For more examples of successful MPLS to SD-WAN migrations, download our free 4 Global Companies who Migrated Away from MPLS eBook. To learn more about the WAN optimization benefits of cloud-native SD-WAN, check out our WAN Optimization and Cloud Connectivity whitepaper.


  • What is SD-WAN?

    Software-defined Wide Area Network (SD-WAN) devices sit in company locations and form an encrypted overlay between themselves across any underlying transport service including MPLS, LTE, and broadband Internet services.

  • What are the benefits of SD-WAN?

    Reduced Bandwidth Costs: MPLS bandwidth is expensive. On a “dollar per bit” basis, MPLS is significantly higher than public Internet bandwidth. Exactly how much more expensive will depend on a number of variables, not the least of which is location. However, the costs of MPLS aren’t just a result of significantly higher bandwidth charges. Provisioning an MPLS link often takes weeks or months, while a comparable SD-WAN deployment can often be completed in days. In business, time is money, and removing the WAN as a bottleneck can be a huge competitive advantage.
    Reliable Network Across the Unreliable Internet: The ability to connect locations with multiple data services running in active/active configurations. Sub-second network failover allows sessions to move to new transports in the event of downtime without disrupting the application.
    Secure Communications: Encrypted connectivity secures traffic in transit across any transport.
    Bandwidth on Demand: The capability to immediately scale bandwidth up or down, so you can ensure that critical applications receive the bandwidth they need when they need it.
    Immediate Site Activation: Bring up a new office in minutes, instead of weeks and months that it takes with MPLS. SD-WAN nodes configure themselves and can use 4G/LTE for instant deployment.

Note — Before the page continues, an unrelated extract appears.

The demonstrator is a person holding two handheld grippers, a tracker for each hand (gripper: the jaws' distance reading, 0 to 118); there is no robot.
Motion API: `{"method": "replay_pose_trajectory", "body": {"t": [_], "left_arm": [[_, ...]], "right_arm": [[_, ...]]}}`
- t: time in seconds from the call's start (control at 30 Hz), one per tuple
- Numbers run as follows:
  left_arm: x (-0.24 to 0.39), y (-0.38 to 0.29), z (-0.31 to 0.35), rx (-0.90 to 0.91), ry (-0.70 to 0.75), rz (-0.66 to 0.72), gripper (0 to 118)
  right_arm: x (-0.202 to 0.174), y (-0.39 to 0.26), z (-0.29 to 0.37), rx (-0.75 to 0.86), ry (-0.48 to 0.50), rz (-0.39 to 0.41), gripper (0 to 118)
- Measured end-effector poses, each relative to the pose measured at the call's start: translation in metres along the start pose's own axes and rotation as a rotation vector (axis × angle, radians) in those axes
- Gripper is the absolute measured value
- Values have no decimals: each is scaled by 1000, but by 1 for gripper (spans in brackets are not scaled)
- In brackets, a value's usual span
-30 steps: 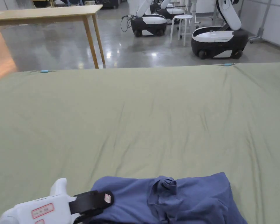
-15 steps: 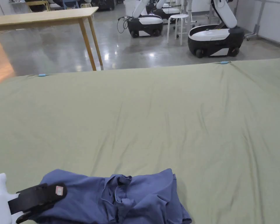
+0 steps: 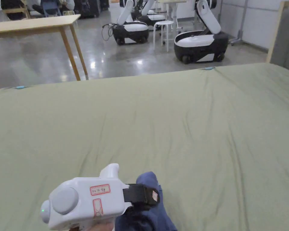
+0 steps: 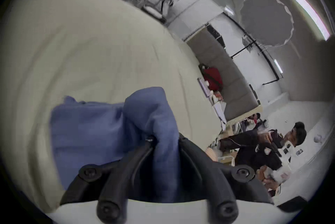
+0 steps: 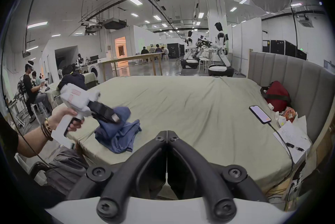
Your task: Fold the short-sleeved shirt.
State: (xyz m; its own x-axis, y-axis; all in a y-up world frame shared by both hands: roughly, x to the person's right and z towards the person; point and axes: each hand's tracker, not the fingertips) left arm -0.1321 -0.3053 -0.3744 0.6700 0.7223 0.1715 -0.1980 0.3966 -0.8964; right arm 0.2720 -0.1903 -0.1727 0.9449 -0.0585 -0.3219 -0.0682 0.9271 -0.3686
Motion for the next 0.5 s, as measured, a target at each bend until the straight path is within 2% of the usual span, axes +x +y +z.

  • What are the key trends driving SD-WAN adoption?

    Enterprises built their networks using legacy carrier services, such a managed MPLS service. These services are expensive, require weeks to months to activate sits, and require waiting for the service provider to make even the simplest of changes.
    SD-WAN offers an escape from that bringing agility and cost efficiencies to IT networking. The SD-WAN connects locations with several Internet connections, aggregating them together with an encrypted overlay. Policies, application-aware routing, and dynamic link assessment in the overlay allow for the optimum use of the underlying Internet connections.
    Ultimately, SD-WAN delivers the right performance and uptime characteristics by taking advantage of the inexpensive public Internet with the security and availability needed by the enterprise.

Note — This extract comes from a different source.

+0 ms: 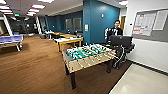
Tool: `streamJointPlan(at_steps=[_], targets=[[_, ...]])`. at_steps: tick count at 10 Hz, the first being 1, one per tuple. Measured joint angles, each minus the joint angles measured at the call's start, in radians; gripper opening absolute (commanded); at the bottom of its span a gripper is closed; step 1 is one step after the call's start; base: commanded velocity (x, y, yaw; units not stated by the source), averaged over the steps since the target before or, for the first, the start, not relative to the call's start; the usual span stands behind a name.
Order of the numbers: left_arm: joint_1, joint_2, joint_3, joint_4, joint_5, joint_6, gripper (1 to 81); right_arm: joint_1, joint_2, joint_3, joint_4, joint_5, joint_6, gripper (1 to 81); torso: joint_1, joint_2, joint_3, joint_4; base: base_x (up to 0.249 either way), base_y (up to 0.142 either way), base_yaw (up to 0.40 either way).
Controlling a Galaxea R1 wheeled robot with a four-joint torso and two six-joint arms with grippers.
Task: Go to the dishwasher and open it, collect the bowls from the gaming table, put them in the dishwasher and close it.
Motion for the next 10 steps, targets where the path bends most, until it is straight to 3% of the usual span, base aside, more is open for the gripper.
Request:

  • What are the limitations of SD-WAN?

    Lack of a global backbone: SD-WAN appliances sit atop the underlying network infrastructure. This means the need for a performant and reliable network backbone is left unaddressed by SD-WAN appliances alone.
    Lack of advanced security features: SD-WAN appliances help address many modern networking use cases, but don’t help with security requirements. As a result, enterprises often need to manage a patchwork of security and networking appliances from different vendors (Like CASBs) to meet their needs. This in turn leads to increased network cost and complexity as each appliance must be sourced, provisioned, and managed by in-house IT or an MSP.
    No support for the mobile workforce: By design, SD-WAN appliances are built for site-to-site connectivity. Securely connecting mobile users is left unaddressed by SD-WAN appliances.